In the Supreme Court, ACCA Is Back-a

Recently, the Supreme Court has been taking a lot of interest in the Armed Career Criminal Act, which requires that a minimum fifteen-year prison term be imposed on certain defendants with three or more prior convictions for serious drug offenses or crimes of violence.  As I discussed here, the ACCA has proven to be an interpretive nightmare, with courts struggling for more than two decades now to decide exactly which prior convictions count as triggers for the mandatory minimum.  With several recent opinions and cert grants, the Supreme Court now seems intent on addressing some of the many circuit splits in the ACCA case law.

Of particular note last year was the Court’s decision in Begay v. United States, in which the Court held that DUI is not a “crime of violence.”  Now, following in Begay’s footsteps, the Court held today in Chambers v.

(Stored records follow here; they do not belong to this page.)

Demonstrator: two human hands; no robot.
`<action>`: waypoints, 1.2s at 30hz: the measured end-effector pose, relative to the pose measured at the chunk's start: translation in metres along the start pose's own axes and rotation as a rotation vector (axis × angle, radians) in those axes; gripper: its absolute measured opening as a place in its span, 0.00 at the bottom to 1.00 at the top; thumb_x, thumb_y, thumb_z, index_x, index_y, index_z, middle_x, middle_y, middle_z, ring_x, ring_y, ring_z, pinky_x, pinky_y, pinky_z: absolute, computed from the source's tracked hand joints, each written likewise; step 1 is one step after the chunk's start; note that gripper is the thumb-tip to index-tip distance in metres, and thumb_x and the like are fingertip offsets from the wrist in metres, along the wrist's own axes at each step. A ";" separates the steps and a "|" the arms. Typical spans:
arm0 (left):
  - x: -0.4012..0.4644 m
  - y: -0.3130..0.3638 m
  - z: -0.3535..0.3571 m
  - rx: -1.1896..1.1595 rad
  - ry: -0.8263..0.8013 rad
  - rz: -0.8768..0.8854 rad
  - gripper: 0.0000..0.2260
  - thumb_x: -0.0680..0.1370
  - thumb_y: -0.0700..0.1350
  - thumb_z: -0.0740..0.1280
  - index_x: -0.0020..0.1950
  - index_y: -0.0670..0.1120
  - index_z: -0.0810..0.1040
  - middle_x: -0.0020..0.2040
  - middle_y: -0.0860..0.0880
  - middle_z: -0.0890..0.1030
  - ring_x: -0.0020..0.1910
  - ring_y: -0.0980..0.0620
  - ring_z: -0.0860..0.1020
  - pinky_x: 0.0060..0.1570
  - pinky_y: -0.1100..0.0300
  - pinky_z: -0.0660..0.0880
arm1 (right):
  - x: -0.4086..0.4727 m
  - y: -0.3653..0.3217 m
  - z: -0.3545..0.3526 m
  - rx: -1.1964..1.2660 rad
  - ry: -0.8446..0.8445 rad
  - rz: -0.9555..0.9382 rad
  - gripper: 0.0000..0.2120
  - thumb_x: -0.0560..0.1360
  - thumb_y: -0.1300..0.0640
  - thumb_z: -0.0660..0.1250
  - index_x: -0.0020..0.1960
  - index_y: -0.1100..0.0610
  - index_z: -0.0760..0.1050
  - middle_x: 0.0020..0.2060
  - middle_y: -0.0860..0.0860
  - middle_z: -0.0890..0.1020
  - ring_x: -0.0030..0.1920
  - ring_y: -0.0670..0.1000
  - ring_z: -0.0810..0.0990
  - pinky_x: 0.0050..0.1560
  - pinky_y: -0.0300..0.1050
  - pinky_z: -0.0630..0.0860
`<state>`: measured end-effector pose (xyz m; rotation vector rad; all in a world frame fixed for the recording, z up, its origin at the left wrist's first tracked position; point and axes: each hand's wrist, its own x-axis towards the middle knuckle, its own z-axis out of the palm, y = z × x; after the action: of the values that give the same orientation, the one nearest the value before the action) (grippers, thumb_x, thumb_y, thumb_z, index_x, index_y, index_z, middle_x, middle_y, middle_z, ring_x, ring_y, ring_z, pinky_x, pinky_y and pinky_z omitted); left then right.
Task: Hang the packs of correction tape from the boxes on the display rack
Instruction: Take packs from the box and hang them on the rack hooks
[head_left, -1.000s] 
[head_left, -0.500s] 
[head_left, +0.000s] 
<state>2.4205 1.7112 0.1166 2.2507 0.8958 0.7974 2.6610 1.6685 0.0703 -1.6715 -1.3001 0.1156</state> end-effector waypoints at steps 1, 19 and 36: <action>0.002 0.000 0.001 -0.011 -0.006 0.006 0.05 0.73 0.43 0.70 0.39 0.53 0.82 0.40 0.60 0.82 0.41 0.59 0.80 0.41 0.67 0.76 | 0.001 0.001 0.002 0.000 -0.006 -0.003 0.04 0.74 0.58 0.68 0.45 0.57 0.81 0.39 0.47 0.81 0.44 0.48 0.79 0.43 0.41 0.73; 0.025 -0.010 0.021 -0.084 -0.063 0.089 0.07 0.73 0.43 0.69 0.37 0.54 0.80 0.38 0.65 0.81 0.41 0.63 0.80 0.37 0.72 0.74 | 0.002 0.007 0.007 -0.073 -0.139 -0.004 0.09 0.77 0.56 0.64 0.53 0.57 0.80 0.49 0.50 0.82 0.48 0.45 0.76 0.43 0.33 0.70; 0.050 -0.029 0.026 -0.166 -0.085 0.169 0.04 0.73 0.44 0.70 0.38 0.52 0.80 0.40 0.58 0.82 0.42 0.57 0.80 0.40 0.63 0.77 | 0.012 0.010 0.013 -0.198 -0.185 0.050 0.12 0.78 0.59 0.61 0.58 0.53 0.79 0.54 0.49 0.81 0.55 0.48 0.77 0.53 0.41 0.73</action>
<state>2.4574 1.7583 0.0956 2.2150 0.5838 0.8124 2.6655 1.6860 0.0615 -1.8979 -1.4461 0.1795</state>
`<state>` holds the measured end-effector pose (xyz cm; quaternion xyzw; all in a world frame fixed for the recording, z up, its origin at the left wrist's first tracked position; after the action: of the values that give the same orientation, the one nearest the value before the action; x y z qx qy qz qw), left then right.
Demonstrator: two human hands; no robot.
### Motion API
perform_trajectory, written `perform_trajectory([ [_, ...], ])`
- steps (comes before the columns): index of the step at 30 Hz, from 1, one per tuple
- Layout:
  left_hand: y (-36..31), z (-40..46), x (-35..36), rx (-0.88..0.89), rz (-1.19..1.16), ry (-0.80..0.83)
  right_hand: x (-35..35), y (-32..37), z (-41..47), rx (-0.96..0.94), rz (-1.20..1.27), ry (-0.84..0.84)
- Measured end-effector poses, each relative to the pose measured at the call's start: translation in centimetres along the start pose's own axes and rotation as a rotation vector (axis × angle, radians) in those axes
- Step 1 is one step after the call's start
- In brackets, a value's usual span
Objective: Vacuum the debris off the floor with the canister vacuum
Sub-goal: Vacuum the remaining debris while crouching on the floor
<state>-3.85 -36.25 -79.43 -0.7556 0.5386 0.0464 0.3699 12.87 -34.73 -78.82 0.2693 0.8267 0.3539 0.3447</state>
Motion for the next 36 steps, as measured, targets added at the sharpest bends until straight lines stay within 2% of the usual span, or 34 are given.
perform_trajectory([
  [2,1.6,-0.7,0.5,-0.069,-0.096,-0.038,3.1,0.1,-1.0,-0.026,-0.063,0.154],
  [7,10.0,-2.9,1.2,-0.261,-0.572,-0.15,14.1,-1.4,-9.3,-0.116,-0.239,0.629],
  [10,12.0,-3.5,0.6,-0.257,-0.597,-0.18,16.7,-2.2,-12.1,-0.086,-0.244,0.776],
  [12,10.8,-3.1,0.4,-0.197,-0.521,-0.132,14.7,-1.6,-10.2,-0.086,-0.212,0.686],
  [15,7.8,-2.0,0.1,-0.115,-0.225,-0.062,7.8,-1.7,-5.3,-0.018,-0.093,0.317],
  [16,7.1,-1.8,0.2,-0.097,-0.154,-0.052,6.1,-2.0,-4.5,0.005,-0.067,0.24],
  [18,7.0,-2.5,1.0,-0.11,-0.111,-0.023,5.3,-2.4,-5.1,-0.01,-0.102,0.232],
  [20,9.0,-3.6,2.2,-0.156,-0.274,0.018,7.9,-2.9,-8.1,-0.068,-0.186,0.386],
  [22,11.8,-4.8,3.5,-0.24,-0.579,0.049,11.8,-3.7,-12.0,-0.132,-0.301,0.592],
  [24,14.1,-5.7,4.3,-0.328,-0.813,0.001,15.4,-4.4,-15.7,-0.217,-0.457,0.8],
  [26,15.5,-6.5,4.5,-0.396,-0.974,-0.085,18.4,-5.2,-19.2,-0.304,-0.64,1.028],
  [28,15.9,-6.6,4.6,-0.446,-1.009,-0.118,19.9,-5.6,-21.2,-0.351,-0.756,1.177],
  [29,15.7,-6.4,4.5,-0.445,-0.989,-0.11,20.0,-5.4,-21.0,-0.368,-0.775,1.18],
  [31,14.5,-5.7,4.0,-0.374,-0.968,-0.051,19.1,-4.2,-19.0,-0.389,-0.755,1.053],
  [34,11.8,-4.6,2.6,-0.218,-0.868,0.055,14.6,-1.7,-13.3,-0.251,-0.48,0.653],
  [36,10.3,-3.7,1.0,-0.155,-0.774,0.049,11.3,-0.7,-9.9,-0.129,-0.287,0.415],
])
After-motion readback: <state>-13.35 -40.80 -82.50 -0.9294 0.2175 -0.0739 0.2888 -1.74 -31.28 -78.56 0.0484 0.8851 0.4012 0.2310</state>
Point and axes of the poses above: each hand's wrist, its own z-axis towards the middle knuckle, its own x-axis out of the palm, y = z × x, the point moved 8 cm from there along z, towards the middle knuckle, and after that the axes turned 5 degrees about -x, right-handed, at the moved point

United States (No. 06-11206) that failure to report to prison is not a crime of violence. 

Chambers does not purport to revise the analytical framework used in Begay, but I am struck by how much closer the Chambers opinion seems to be to Justice Scalia’s concurrence in Begay than to the majority opinion in the earlier case.  Has Scalia convinced a few of his colleagues to switch sides?

As I posted here a few months ago, the Begay majority held that DUI is not a crime of violence because DUI is a strict liability offense.  The Court thereby effectively inserted a mens rea requirement into the ACCA that is nowhere apparent in the statute’s text.  Scalia’s concurring opinion, which I found to be more analytically satisfying, would focus attention on the dangerousness of the defendant’s conduct; in his view, what distinguishes a “crime of violence” is the risk of harm, not the defendant’s state of mind.  The majority rejected this approach because reliable data is not available regarding the dangerousness of many types of criminal conduct (including DUI).  Scalia, textualist that he is, saw no good reason to rescue the government from the burdens created by poor legislative drafting: if the statute demands dangerousness, then the government must either prove dangerousness or have the statute rewritten.

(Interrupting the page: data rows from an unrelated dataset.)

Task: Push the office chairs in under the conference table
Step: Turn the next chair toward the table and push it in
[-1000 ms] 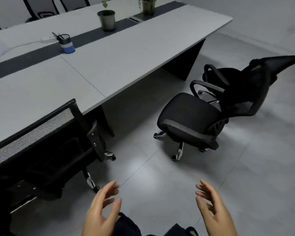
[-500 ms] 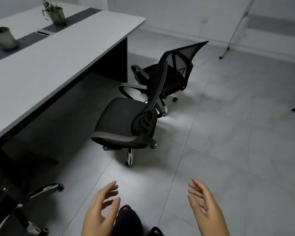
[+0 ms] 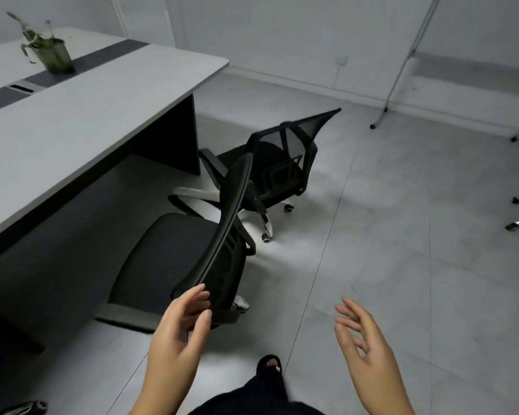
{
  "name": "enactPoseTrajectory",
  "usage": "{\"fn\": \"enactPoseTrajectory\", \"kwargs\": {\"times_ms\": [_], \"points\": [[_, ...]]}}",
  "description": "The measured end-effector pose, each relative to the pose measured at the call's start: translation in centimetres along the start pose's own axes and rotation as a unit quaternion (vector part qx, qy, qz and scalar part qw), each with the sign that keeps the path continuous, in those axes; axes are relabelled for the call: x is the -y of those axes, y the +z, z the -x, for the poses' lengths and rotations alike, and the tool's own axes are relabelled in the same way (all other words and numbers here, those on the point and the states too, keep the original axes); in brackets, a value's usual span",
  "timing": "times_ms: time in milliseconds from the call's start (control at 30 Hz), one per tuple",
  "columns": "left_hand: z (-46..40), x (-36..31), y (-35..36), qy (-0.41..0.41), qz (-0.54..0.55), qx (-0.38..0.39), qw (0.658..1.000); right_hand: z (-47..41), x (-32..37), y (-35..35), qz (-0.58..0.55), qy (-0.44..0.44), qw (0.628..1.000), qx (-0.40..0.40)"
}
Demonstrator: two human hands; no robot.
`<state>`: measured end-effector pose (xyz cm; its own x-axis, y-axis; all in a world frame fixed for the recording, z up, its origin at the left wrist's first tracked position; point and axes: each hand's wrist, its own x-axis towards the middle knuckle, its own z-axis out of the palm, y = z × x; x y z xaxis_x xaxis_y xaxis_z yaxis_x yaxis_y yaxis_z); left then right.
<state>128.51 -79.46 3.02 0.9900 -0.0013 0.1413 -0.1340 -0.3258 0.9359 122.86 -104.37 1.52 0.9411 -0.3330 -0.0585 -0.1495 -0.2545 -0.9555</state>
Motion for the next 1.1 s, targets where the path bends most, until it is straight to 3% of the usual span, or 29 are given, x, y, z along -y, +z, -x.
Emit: {"fn": "enactPoseTrajectory", "kwargs": {"times_ms": [167,300,433,533,700,767,833,933,1100], "points": [[-6.6,-0.8,2.7,0.000,-0.024,-0.013,1.000,-9.2,1.9,-0.8,0.008,-0.015,0.999,0.038],[-9.3,0.0,3.9,-0.031,-0.053,-0.073,0.995,-16.6,2.8,0.1,0.017,-0.030,0.995,0.097],[-10.2,1.4,4.6,-0.090,-0.087,-0.154,0.980,-23.5,3.6,2.8,0.036,-0.044,0.976,0.209],[-11.1,2.4,6.4,-0.141,-0.125,-0.210,0.959,-29.2,5.0,5.2,0.066,-0.086,0.942,0.317],[-13.3,4.0,10.9,-0.202,-0.299,-0.206,0.910,-38.1,5.8,8.9,0.170,-0.236,0.843,0.452],[-14.5,4.4,11.8,-0.208,-0.395,-0.206,0.871,-41.0,5.3,11.0,0.231,-0.336,0.770,0.491],[-15.5,4.5,12.1,-0.228,-0.446,-0.212,0.839,-43.6,4.7,13.2,0.306,-0.429,0.673,0.520],[-16.4,4.7,11.9,-0.244,-0.479,-0.217,0.815,-46.2,4.0,16.6,0.350,-0.566,0.555,0.499],[-16.6,5.9,10.9,-0.228,-0.492,-0.236,0.807,-47.9,4.0,20.1,0.326,-0.648,0.477,0.496]]}}
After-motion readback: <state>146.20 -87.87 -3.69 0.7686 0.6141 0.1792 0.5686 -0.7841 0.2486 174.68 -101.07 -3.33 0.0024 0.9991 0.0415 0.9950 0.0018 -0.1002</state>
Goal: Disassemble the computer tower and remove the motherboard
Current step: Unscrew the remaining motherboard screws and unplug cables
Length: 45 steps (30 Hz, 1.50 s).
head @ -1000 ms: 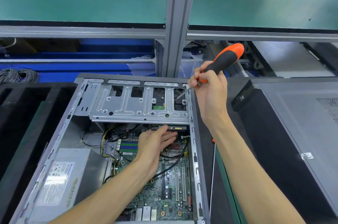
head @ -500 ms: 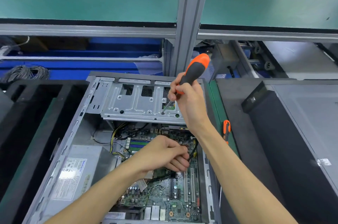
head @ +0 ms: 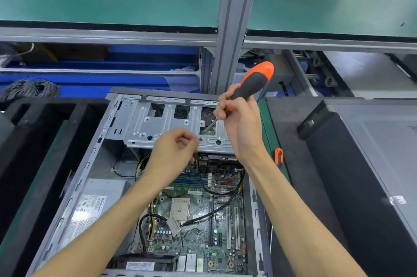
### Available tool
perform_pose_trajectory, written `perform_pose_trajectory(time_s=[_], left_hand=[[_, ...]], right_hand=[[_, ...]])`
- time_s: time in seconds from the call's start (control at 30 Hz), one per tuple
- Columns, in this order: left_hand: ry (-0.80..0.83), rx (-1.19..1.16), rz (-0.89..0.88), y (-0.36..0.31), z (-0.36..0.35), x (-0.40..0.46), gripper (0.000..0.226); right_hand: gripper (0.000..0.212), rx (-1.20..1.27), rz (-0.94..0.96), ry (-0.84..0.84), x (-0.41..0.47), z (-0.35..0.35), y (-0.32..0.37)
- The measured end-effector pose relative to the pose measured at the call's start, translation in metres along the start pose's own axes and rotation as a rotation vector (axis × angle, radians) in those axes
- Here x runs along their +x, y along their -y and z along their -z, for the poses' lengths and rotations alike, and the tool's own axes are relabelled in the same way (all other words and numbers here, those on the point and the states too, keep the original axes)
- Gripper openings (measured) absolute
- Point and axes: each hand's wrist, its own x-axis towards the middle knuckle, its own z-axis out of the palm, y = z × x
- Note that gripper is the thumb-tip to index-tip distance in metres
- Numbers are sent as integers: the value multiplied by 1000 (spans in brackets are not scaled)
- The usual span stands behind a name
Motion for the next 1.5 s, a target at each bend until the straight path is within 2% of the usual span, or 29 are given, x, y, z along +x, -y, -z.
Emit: perform_pose_trajectory(time_s=[0.2, 0.37, 0.73, 0.87, 1.03, 1.13, 1.2, 1.3, 1.37, 1.43, 1.5], left_hand=[[-102, 71, -19, 3, 10, 14, 21], [-123, 145, -57, 5, 12, 22, 25], [-34, 445, -200, 2, 9, 32, 14], [37, 619, -271, -3, 6, 34, 12], [25, 713, -412, -6, 6, 36, 6], [39, 785, -568, -1, 7, 33, 12], [46, 801, -599, 2, 7, 33, 13], [0, 661, -517, 4, 1, 34, 7], [-5, 263, -284, -1, -8, 33, 1], [61, -233, 6, -12, -19, 33, 7], [106, -546, 205, -22, -27, 35, 15]], right_hand=[[12, -66, -45, -24, -3, -1, -6], [14, 55, -8, -3, -3, -3, 2], [15, 5, -29, -12, -4, -1, -6], [13, 26, -10, -18, -1, -1, -2], [16, 75, 41, -57, 2, 4, 13], [16, 86, 124, -124, 5, 17, 29], [16, 55, 177, -185, 6, 28, 39], [16, 11, 207, -260, 6, 43, 44], [15, -6, 211, -287, 5, 50, 43], [16, -8, 211, -302, 6, 53, 40], [16, -15, 203, -308, 7, 54, 37]])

In Chambers, the Court actually did have data available: the United States Sentencing Commission recently studied a couple hundred failure-to-report case and found little violence associated with them.  And the Court — consistent with Scalia’s approach in Begay — made this statistical analysis central to its analysis.  Indeed, the Court went so far as to cite Scalia’s Begay concurrence for the proposition that degree of risk is a “critical definitional factor” in determining what is a crime of violence — without even noting that disagreement over this proposition is precisely what divided the majority and Justice Scalia in the earlier case.  Underscoring the extent to which Chambers seems to adopt his approach, Justice Scalia joined the Chambers majority opinion without comment or reservation.

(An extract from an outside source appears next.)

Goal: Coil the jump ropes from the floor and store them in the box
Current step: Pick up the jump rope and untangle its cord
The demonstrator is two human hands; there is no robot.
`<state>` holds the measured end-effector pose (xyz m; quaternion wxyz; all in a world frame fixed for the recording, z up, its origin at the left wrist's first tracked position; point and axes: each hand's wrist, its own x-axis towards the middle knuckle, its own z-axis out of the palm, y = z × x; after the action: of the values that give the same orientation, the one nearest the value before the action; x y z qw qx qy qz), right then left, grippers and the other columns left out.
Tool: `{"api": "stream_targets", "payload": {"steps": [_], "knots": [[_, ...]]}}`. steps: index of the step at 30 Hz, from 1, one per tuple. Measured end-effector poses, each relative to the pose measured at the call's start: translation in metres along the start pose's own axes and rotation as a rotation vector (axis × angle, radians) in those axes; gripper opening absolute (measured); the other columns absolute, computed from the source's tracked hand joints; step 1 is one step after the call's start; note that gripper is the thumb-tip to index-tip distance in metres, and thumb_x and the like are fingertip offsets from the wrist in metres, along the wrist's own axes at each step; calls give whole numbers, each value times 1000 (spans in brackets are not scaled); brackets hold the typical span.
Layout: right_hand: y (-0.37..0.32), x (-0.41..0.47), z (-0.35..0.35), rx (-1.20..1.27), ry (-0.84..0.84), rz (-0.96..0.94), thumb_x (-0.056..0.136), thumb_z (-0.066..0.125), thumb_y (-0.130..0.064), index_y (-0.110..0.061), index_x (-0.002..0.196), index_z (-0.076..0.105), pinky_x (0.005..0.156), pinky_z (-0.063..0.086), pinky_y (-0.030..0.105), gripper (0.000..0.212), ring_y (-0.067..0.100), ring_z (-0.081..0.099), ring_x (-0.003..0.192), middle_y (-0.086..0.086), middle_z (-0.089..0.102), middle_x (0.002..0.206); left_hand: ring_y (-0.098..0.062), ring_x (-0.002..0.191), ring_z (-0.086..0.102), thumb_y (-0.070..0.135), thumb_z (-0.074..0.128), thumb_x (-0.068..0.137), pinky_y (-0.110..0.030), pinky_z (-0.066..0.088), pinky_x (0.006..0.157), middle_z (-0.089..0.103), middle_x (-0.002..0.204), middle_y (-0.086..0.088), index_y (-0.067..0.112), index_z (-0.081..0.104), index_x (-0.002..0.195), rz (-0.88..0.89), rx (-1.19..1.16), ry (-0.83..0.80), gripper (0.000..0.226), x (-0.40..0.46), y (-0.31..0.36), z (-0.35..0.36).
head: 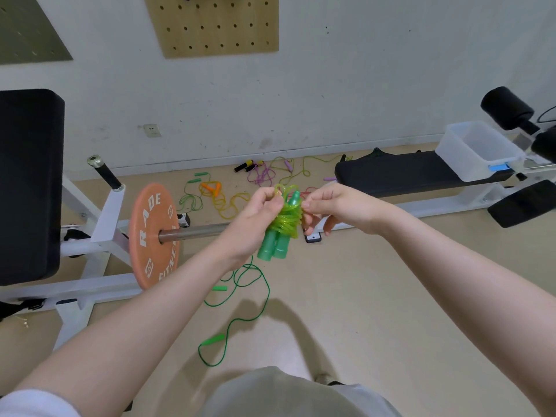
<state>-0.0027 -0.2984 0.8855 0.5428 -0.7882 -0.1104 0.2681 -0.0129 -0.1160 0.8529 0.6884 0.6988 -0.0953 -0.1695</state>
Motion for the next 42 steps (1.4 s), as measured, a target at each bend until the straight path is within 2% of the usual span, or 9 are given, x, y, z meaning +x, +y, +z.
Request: {"api": "stream_targets", "payload": {"steps": [3,11,15,21,24,29,33,36,42], "knots": [[-2,1,3,67,43,8,97,42,-9,-9,70,54,49,45,21,30,10,63,59,-2,61,61,-11,85,63,22,42,98,-25,52,82,65,92,-3,14,53,103,62,-97,-65,14,0,-1,5],[-14,5,10,476,185,112,95,40,-12,-13,74,51,49,48,18,24,18,63,66,2,64,68,1,65,58,11,59,89,-14,47,65,63,74,6,15,62,86,208,-6,167,5,3,5,-4],[-19,9,24,600,309,-78,96,43,-7,-10,75,51,56,52,22,22,20,61,71,9,63,80,-7,65,51,25,58,86,-29,46,69,55,70,5,18,59,79,214,47,233,10,-1,2,-15],[-37,16,49,980,291,-247,93,43,4,-10,80,52,65,58,20,22,12,67,63,5,71,76,-13,73,65,23,41,98,-33,54,74,70,81,-1,10,59,94,100,-462,210,23,-8,13,-18],[-45,22,63,1045,299,-257,95,41,1,-16,84,49,52,52,16,22,8,62,56,-1,67,68,-17,73,65,24,40,98,-34,57,65,69,88,-7,7,57,101,74,-661,160,25,-11,19,-19],[-52,24,78,865,312,-224,93,35,1,-17,82,51,38,17,16,27,8,32,46,-3,51,59,-9,63,63,11,41,98,-25,51,56,69,73,7,16,55,96,145,-316,188,15,-23,20,-32],[-55,22,93,498,366,-156,91,32,-1,-21,97,46,40,20,16,26,6,27,42,-7,48,56,2,63,57,8,47,96,-21,48,64,61,73,11,17,54,92,210,77,227,11,-34,19,-47],[-55,23,105,238,420,-178,95,37,-5,-24,89,45,40,25,15,21,1,33,42,-4,46,61,9,55,53,6,49,94,-11,45,59,56,73,8,10,51,99,226,222,239,7,-42,16,-55],[-41,24,116,-12,553,-240,92,52,-12,-29,79,45,45,37,29,22,18,43,46,-7,55,54,-14,68,59,16,53,92,-48,54,72,62,81,-3,21,53,90,168,136,208,5,-54,12,-63]]}}
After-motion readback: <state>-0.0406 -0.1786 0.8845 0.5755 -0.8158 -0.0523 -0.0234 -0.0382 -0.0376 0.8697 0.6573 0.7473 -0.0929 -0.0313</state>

Since the Court did not address the apparent inconsistency between Chambers and Begay, it is hard to know what to make of it.  Is the Court edging away from the subjective approach employed in Begay in favor of Scalia’s preferred objective approach?  Or will the analysis in future cases vary depending on the availability of risk data?  Or is the Court contemplating some other way of reconciling or combining the subjective and objective approaches?  Time will tell.